ASSIGNMENT :: Please output the section of the listing below that opens with the line containing "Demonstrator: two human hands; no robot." and closes with the line containing "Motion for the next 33", exactly and with nothing else.
[TASK INPUT — start]
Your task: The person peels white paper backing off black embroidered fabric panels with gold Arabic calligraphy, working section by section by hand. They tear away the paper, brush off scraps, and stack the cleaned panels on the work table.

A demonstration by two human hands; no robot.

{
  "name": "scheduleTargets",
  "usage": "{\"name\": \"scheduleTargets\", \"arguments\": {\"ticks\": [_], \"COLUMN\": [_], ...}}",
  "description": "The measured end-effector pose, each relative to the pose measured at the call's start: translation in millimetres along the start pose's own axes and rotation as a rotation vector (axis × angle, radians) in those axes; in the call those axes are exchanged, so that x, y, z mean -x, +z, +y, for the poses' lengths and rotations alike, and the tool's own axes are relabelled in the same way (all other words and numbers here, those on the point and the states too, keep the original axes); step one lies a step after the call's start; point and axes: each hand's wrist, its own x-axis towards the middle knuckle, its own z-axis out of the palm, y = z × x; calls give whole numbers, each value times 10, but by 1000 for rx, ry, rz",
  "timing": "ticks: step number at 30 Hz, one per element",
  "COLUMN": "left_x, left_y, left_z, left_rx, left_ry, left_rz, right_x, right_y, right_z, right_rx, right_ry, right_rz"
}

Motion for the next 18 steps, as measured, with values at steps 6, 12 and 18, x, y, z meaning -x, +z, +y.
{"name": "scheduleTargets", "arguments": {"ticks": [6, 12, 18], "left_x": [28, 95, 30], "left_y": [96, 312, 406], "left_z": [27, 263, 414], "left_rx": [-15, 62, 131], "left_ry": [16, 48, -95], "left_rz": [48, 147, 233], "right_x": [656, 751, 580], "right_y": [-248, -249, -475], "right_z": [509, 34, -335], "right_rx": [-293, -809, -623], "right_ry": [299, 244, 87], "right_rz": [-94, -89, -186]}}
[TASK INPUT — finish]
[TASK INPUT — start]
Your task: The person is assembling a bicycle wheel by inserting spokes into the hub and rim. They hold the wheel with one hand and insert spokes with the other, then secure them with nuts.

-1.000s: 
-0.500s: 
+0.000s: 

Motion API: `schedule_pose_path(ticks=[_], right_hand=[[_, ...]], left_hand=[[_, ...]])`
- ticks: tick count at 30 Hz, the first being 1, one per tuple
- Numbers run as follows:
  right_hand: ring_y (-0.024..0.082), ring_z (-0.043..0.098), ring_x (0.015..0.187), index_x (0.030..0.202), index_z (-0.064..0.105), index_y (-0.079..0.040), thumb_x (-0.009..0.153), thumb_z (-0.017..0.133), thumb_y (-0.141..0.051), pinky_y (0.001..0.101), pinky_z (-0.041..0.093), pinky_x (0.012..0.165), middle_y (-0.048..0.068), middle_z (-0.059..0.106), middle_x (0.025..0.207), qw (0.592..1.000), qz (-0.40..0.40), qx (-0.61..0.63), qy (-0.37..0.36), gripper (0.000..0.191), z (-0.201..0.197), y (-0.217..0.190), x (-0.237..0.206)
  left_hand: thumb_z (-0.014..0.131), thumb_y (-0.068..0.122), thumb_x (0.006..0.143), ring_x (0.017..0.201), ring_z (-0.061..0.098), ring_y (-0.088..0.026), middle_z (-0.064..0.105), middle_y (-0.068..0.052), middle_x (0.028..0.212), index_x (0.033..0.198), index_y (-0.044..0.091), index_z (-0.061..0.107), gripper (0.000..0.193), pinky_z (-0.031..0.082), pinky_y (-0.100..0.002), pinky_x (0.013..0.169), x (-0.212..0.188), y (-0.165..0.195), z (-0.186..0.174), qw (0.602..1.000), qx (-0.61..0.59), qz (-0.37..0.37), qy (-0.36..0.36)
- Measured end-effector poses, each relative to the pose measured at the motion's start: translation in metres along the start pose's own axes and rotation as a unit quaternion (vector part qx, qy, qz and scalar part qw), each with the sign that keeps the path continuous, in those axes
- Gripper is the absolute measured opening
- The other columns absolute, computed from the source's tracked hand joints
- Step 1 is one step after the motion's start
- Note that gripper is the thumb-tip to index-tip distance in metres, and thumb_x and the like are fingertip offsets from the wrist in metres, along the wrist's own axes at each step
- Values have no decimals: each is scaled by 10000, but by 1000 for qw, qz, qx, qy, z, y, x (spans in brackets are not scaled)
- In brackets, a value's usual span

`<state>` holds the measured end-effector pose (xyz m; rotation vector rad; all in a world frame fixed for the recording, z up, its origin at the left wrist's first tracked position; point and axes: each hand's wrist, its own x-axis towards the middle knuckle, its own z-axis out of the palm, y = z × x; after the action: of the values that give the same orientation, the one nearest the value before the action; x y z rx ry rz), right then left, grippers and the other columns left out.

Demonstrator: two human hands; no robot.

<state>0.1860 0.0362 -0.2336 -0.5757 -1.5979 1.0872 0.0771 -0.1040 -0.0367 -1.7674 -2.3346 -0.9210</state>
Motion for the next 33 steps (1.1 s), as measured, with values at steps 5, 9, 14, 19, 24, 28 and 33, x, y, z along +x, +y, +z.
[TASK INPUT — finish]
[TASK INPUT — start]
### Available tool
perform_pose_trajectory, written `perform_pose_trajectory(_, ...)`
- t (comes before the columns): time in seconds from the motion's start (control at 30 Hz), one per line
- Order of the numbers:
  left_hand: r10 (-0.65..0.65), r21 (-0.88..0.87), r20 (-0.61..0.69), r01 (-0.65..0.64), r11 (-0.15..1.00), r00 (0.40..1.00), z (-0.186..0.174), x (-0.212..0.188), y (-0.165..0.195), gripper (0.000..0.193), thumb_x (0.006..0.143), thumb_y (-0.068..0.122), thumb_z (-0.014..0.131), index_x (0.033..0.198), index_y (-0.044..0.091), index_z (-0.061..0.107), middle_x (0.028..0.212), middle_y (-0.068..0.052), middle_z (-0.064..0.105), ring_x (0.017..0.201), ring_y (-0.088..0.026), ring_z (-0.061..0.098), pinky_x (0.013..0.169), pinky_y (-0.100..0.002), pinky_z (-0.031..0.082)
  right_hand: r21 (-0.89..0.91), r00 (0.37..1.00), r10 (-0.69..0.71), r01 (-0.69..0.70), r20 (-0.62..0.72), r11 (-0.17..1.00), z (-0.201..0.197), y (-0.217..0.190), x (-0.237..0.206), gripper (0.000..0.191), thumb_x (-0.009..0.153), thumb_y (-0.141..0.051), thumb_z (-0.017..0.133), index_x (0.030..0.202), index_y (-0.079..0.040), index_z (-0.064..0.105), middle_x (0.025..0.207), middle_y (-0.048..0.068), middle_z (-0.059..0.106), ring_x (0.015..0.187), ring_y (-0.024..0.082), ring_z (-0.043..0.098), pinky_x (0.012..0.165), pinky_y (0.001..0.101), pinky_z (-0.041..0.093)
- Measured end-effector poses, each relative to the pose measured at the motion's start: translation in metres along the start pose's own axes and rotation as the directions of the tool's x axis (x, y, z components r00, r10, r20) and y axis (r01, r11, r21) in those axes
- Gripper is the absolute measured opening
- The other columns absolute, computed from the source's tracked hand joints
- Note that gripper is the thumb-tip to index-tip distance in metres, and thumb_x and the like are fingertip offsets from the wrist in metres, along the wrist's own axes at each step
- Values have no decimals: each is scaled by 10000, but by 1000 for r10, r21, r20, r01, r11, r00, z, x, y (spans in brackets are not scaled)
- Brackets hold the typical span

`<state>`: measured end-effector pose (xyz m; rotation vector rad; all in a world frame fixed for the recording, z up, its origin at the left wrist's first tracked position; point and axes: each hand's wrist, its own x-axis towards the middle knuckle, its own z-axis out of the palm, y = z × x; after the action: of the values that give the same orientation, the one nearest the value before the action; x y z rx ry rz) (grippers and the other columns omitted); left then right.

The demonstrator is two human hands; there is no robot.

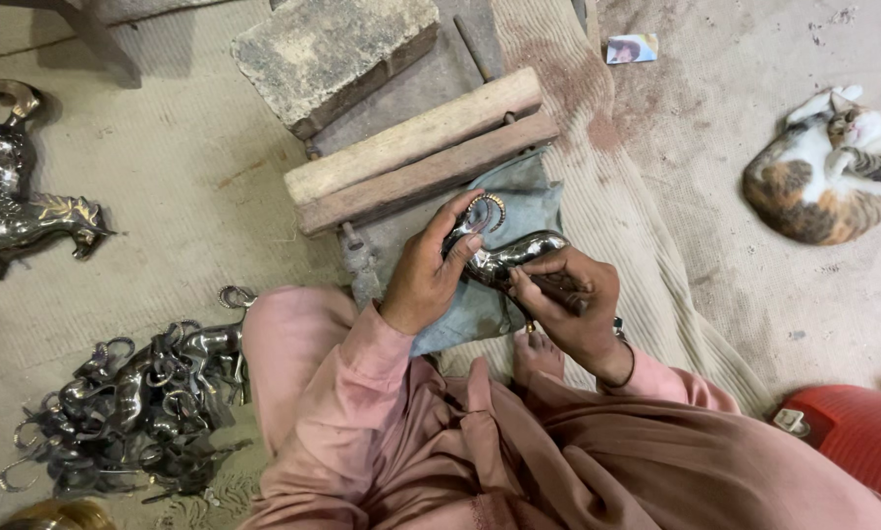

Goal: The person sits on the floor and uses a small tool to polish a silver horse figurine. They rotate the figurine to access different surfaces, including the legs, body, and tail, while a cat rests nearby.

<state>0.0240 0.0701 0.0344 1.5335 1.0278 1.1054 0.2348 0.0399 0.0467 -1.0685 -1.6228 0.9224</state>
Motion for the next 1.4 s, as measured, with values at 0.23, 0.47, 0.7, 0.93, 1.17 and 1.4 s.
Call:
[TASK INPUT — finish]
RESULT ::
Demonstrator: two human hands; no robot.

<state>0.1860 0.0362 -0.2336 -0.5757 -1.5979 1.0872 0.0771 -0.1040 -0.0367 -1.7674 -2.3346 -0.9210</state>
Motion for the next 33 steps (1.1 s), as measured, with values at steps 5, 9, 14, 19, 24, 28 and 33, x, y, z along +x, +y, +z.

There is no more to add to the answer.